Provided data Start Marker

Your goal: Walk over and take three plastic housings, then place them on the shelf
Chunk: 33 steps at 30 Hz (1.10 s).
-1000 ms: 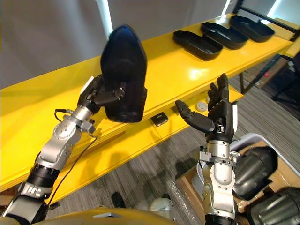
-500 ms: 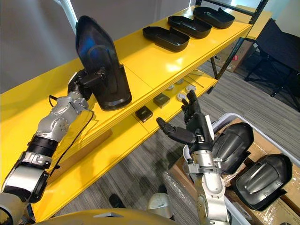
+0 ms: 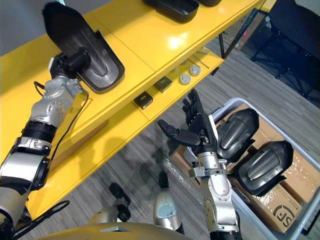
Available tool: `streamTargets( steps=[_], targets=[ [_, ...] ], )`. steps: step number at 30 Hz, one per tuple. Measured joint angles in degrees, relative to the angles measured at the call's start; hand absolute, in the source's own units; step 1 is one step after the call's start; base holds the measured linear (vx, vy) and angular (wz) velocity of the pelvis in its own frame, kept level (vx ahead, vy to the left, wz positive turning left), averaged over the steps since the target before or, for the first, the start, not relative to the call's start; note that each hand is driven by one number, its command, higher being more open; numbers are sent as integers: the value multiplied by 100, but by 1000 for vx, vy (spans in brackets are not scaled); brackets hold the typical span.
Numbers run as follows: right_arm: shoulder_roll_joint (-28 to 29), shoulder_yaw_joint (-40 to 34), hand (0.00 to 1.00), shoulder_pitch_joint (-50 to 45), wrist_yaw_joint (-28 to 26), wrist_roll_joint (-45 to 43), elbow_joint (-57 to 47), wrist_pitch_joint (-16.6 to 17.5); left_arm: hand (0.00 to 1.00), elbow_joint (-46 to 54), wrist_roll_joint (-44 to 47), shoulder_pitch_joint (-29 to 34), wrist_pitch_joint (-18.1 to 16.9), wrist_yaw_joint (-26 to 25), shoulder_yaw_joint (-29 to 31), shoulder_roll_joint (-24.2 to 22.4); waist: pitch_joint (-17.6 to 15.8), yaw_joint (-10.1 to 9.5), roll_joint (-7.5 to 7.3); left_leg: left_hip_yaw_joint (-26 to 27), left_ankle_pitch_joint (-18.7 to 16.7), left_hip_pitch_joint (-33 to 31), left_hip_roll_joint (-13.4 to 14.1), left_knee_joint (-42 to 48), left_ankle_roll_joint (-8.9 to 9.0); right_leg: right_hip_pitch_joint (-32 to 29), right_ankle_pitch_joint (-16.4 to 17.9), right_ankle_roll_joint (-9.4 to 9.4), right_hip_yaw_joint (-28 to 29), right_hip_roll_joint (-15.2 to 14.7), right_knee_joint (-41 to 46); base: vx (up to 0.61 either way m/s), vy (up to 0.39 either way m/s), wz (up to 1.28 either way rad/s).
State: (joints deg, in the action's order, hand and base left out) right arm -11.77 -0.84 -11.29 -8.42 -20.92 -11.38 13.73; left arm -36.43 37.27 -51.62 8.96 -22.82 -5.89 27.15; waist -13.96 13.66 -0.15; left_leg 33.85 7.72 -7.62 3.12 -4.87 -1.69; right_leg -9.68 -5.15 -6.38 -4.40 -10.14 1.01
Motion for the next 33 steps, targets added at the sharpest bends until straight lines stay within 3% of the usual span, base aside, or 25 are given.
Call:
streamTargets(
  steps=[4,8,11,19,27,33],
  targets=[
    [-175,216,100,96,100,-20,-65,0,100,-241,-260,-468,-48,-551,21,410,-363,76,54,26,17,-71,8,1,0,-110,-4,-6,18,7,49,-8,0,-1],
    [-226,280,100,143,175,-21,-80,-10,100,-239,-419,-721,-235,-620,141,548,-634,55,134,20,87,-187,27,6,-34,-244,-32,-46,17,22,124,15,-8,1],
    [-226,364,100,209,178,-21,-83,-10,100,-238,-417,-731,-260,-713,247,579,-655,57,148,26,81,-189,45,8,-24,-282,-2,-7,19,37,186,44,-23,-2],
    [-196,381,100,142,199,-23,-604,-11,100,-168,-295,-737,-106,-381,364,705,-932,60,285,9,72,-33,46,6,-13,-117,55,-40,-9,39,204,17,-8,1],
    [-113,438,100,-224,148,-6,-626,-125,100,54,311,-293,19,45,500,720,-924,81,299,-60,51,223,46,3,14,187,106,-43,-105,36,180,14,-5,4],
    [-91,578,100,-240,125,-1,-703,-229,100,88,281,175,434,353,481,692,-730,51,480,-160,18,419,51,-2,60,448,179,-43,-192,28,166,22,-5,7]
  ],
)
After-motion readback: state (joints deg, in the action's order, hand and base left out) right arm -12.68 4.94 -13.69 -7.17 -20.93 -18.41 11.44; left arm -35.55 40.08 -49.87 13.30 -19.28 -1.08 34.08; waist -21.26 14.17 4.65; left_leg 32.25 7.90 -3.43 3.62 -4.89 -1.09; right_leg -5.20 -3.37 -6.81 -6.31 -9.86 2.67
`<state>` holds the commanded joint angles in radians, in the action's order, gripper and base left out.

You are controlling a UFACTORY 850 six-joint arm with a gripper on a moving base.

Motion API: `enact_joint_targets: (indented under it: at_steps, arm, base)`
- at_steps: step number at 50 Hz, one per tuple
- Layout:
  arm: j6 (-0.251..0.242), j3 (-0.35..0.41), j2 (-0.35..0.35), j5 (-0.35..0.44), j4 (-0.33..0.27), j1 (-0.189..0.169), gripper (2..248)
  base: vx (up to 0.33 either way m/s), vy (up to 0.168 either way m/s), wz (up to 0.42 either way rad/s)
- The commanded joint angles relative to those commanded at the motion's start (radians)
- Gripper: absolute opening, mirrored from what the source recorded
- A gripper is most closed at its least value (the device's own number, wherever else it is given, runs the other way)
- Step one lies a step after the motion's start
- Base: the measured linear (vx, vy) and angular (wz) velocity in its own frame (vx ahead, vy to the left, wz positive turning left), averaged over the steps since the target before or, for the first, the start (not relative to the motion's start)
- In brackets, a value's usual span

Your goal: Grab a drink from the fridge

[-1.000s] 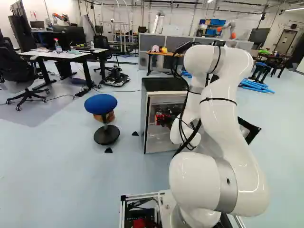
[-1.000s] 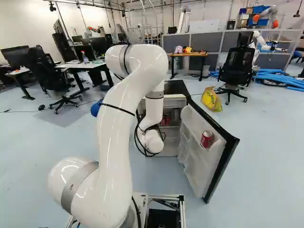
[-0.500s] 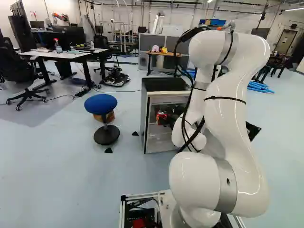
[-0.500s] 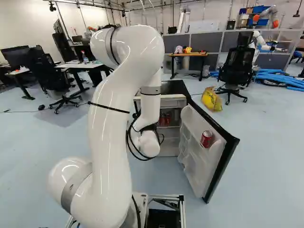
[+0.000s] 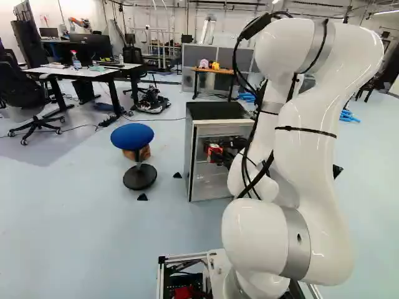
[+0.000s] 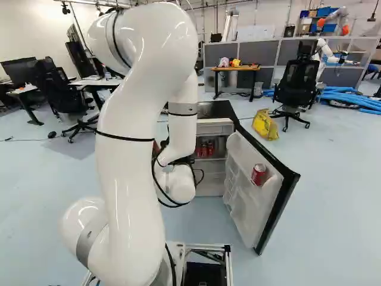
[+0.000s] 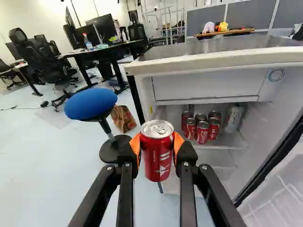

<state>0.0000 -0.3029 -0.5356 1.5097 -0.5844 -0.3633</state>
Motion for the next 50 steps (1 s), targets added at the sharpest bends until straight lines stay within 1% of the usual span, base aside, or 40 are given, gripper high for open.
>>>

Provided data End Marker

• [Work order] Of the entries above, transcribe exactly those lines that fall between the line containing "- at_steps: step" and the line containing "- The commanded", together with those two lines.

• [Response]
- at_steps: step number at 50 Hz, one per tuple
- Layout:
  arm: j6 (-0.251..0.242), j3 (-0.35..0.41), j2 (-0.35..0.35), j5 (-0.35..0.44), j4 (-0.33..0.27), j1 (-0.189..0.169), gripper (2..248)
  base: vx (up to 0.33 either way m/s), vy (up to 0.168 either way m/s), wz (up to 0.42 either way rad/s)
- The commanded joint angles relative to those commanded at the motion's start (radians)

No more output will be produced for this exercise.